Eu sabia que ele tinha o costume de falar pouco, mas naquele momento o seu silêncio me incomodava. Resolvi mudar a estratégia. Dei alguns passou até ficar entre as suas pernas. Levantei o seu queixo com os meus dedos, abracei os seus ombros e comecei a beijá-lo. Ele me acompanhou sem nenhuma resistência. Notei que não era de diálogo que ele precisava.
Mas quando minhas mãos desceram com a intenção de tirar a sua camisa, meus punhos foram segurados e o beijo foi interrompido. Confusa, perguntei:
– O que foi?
– O seu pai está em casa.
– E daí? – Sorri e dei uma leve mordida em seu pescoço. Em resposta, sua pele arrepiou e suas mãos apertaram a minha cintura. Sussurrei no seu ouvido: – Isso nunca nos impediu de fodermos como dois coelhos. Além disso, você sabe que ninguém vai vir nos perturbar.
– Não é um bom momento. – Justificou numa voz vacilante.
– Por favor, Hans. Estou com tanta saudade. Faz tanto tempo que a gente não transa.
Roubei um beijo demorado. Uma das minhas mãos desceram até sua ereção já tão evidente sob o jeans.
– Melhor não. – Sua voz saiu baixa. Ele estava se controlando.
– Por quê, Hans? – Distribuí beijos no seu maxilar ao mesmo tempo que apertava o seu membro. – Você não me quer?
– Não é isso.
– Faça amor comigo, Hans.
– Helô....
– Por favor. – Choraminguei enquanto me roçava em seu corpo.
– Não. – Mais uma vez ele segurou os meus punhos. – Hoje não!
Ao ouvir sua voz sair mais firme com essa última negativa, me desvencilhei do toque e dei um passo para trás.
– É por que estou gorda?
Ele franziu a testa como se tivesse ouvido um absurdo e respondeu:
– Não fala bobagem.
– Eu sei que tô acima do peso. Mas, poxa vida! Estou disposta a correr atrás do prejuízo!
– Heloísa, você está perfeita pra mim. Não precisa mudar nada.
O belo elogio não foi capaz de me convencer pois, assim como eu, Hans nunca negava sexo.
– Me diga então por que não me quer. Estamos há meses sem transar. – Ao ouvir da minha própria voz aquela constatação, minha cabeça descompensada começou a cogitar hipóteses. – Está saindo com outra pessoa? Tem transado com outra mulher?
– O quê? – Ele fechou o semblante ainda mais. – Claro que não.
– Não sei se devo acreditar tão fácil assim. Nós nunca conversamos sobre exclusividade. Eu nem sei se você é uma pessoa monogâmica!
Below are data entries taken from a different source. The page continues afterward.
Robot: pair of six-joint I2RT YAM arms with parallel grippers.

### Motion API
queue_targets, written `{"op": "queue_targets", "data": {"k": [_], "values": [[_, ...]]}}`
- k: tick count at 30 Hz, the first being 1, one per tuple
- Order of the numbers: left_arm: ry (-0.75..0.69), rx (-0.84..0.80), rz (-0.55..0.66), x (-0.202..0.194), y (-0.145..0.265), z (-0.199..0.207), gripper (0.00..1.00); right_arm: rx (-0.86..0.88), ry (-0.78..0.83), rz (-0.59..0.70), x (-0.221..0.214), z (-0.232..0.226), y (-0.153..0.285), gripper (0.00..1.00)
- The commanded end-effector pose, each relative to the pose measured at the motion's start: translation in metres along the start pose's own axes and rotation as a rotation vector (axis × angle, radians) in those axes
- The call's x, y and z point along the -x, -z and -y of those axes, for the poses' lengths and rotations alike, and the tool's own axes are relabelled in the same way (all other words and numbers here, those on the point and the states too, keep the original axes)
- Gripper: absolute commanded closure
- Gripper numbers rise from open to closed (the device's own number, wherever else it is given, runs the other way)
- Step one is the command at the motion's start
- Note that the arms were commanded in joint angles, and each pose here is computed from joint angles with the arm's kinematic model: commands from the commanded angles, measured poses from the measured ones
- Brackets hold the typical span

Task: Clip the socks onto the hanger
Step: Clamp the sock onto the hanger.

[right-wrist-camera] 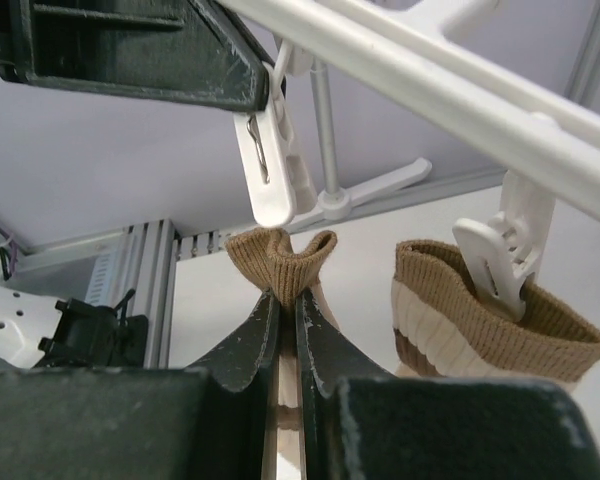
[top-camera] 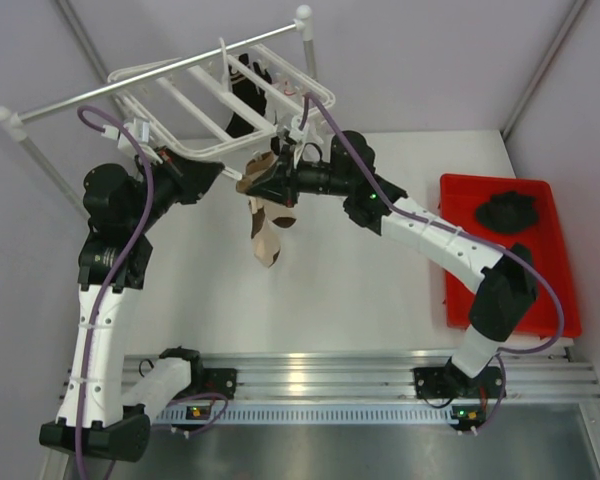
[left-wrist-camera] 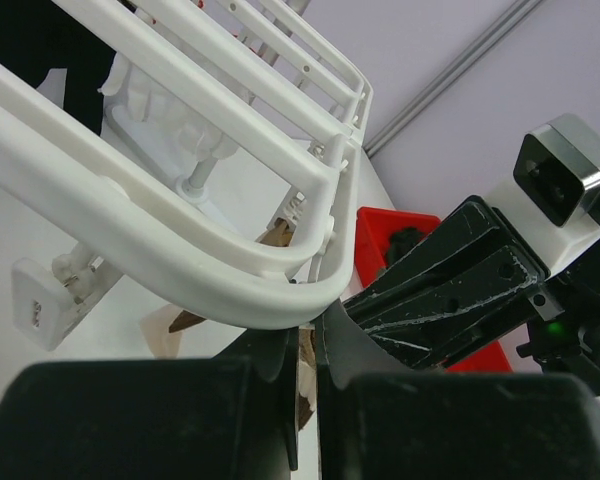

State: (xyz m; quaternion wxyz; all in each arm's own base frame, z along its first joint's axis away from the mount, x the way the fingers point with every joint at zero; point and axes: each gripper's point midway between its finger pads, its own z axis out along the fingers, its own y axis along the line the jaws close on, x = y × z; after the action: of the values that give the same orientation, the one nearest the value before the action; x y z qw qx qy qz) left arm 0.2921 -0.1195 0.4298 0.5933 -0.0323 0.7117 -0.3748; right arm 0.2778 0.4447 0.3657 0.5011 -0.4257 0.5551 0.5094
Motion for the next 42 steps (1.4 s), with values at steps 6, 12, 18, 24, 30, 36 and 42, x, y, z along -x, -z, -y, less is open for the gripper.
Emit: {"op": "queue_targets", "data": {"k": [6,12,18,24,30,36,42], "values": [[-0.007,-0.045,0.012,0.003,0.001,0.008,1.00,0.069,0.051,0.085,0.036,-0.017,-0.012,1.00],[-0.009,-0.047,0.011,0.002,0.001,0.008,1.00,0.066,0.058,0.096,0.040,-0.014,-0.015,1.00],[-0.006,-0.048,0.003,-0.001,0.001,0.007,1.00,0.080,0.038,0.116,0.045,-0.017,-0.016,1.00],[-0.013,-0.050,0.007,0.000,0.002,0.008,1.00,0.114,0.020,0.145,0.054,-0.024,-0.016,1.00],[-0.008,-0.054,0.001,-0.002,0.002,0.008,1.00,0.134,0.005,0.165,0.060,-0.029,-0.015,1.00],[0.000,-0.054,-0.004,-0.003,0.002,0.008,1.00,0.137,0.009,0.180,0.067,-0.030,-0.014,1.00],[0.010,-0.043,0.005,0.000,0.002,0.008,0.72,0.137,0.012,0.182,0.068,-0.032,-0.014,1.00]]}}
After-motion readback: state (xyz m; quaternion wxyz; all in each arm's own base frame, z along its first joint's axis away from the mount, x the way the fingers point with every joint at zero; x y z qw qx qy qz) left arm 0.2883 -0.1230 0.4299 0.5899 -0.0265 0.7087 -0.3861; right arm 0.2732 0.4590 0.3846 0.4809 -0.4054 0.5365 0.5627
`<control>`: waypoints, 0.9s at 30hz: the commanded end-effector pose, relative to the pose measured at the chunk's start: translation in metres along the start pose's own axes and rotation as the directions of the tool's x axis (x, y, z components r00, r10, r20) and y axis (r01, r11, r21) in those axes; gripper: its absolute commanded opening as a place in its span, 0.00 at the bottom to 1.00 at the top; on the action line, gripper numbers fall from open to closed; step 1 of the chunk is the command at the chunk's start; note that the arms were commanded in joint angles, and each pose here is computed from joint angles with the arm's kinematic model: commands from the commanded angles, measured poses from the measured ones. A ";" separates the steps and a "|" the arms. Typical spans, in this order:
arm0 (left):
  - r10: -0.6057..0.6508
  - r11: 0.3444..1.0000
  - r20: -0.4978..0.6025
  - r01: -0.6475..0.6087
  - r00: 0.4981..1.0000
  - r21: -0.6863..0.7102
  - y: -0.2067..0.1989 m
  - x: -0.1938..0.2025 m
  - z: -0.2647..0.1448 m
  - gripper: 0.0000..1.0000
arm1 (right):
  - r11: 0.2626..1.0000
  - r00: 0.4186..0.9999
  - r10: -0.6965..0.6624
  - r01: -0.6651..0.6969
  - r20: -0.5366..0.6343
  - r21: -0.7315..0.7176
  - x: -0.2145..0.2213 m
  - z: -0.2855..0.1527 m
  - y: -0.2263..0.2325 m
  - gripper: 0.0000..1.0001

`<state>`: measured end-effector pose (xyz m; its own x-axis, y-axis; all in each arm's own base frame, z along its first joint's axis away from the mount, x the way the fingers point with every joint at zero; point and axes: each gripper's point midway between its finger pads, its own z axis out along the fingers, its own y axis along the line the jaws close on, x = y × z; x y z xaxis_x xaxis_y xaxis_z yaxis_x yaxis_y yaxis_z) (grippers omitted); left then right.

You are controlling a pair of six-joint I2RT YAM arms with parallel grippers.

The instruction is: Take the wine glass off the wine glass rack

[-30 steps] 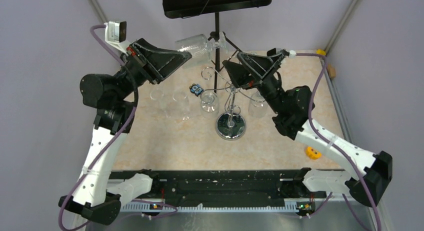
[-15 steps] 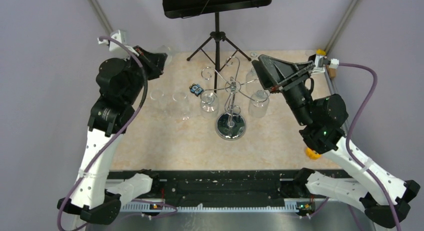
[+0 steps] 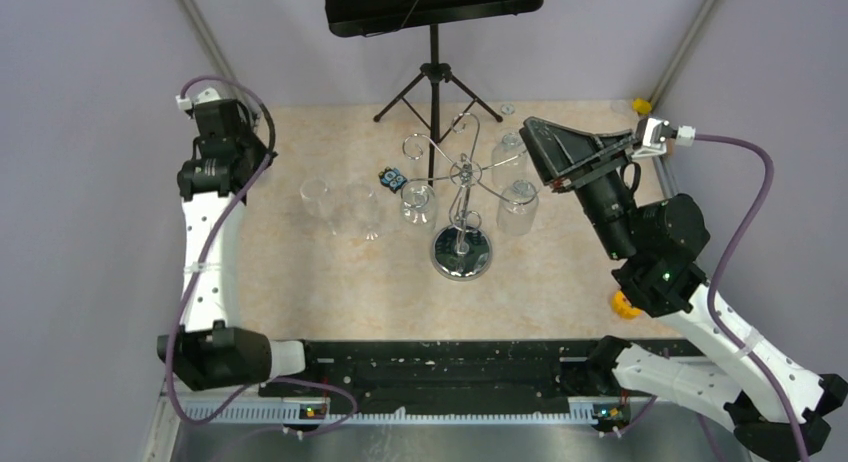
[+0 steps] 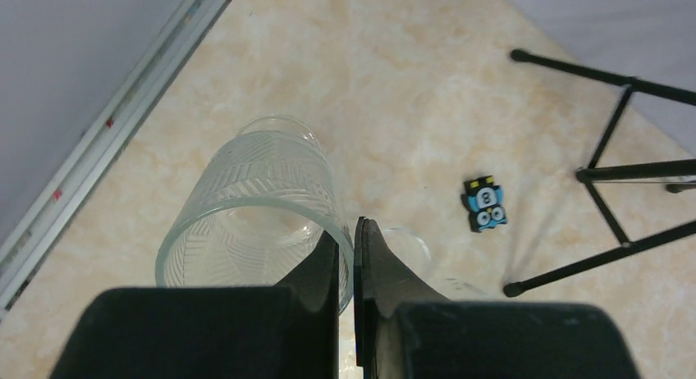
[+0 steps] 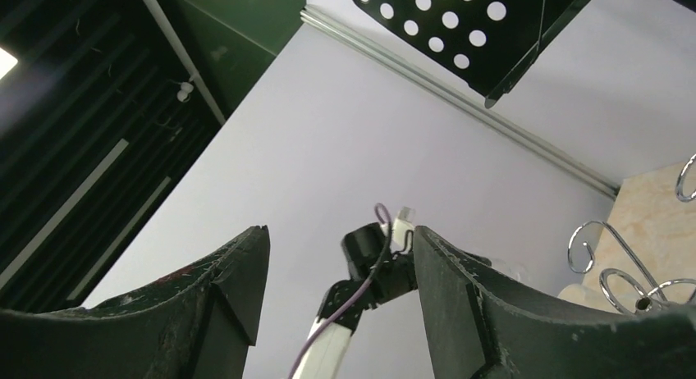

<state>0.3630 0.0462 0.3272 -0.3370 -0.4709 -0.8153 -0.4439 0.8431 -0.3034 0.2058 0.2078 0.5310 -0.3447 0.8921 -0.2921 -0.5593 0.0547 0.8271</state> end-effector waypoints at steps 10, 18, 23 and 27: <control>-0.175 0.970 -0.262 0.120 0.949 -0.213 0.057 0.078 0.075 0.00 | 0.994 0.987 -0.100 0.095 0.127 0.045 -0.039 -0.026 0.002 0.64; -0.185 0.966 -0.410 0.088 0.893 -0.243 0.062 0.120 0.098 0.00 | 0.993 0.985 -0.111 0.104 0.135 0.063 -0.041 -0.032 -0.002 0.63; -0.181 0.976 -0.433 0.106 0.883 -0.192 0.057 0.133 0.108 0.00 | 0.992 0.984 -0.114 0.105 0.136 0.071 -0.042 -0.034 -0.004 0.63; -0.182 0.975 -0.439 0.104 0.880 -0.195 0.057 0.136 0.112 0.00 | 0.991 0.984 -0.122 0.113 0.133 0.072 -0.042 -0.034 -0.004 0.63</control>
<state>0.3670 0.0567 0.1333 -0.6111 -0.6868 -0.3935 -0.6556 0.7177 -0.2345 0.1976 0.1621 0.5208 -0.2049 0.9267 -0.3151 -0.5282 0.1664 0.8326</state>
Ele abaixou a cabeça e a balançou de um lado para o outro. Depois resmungou:
– Quanta loucura.
– Está me chamando de louca? – Levei as mãos até a cintura.
– Hoje não é um dia bom para brigar, Heloísa.
– Que se dane você! – Comecei a andar de um lado para o outro. – Fique à vontade pra transar com quem quiser! Eu sou uma idiota por pensar que um safado como você, que não consegue controlar o próprio pau, ficaria só comigo!
Foi então que ele se levantou furioso. Com determinação, me imobilizou pelos ombros e disse:
– Não tenho ninguém além de você! Ouviu bem? Ninguém!
– Você é o tipo de homem que não tem relacionamentos longos, mas ao mesmo tempo não consegue ficar sem sexo. Por que eu devo confiar? O que me faz acreditar em você?
– Porque é a minha palavra! Se eu digo que estou só com você, é porque essa é a verdade!
Hans me olhava duro e seus dedos apertavam os meus ombros. Sua postura firme mostrava o quanto ele se esforçava para me fazer entender que sua palavra tinha valor. Mas eu estava confusa, não conseguia enxergar as coisas com clareza.
Merda! Aquilo era insano! Uma onda de desatinos sem fim! Eu estava deixando meu primo no limite! Por que eu agia daquela maneira? Como foi que meu o humor mudou tanto em tão pouco tempo?
Enquanto duelávamos com osnossos olhares, vi seu semblante esmorecer aos poucos.
– Estou ficando cansado. Eu não sei mais o que fazer para que você fique boa, Heloísa. – Sua voz saiu cheia de angústia. – Às vezes penso que a minha presença em vez de ajudar só atrapalha.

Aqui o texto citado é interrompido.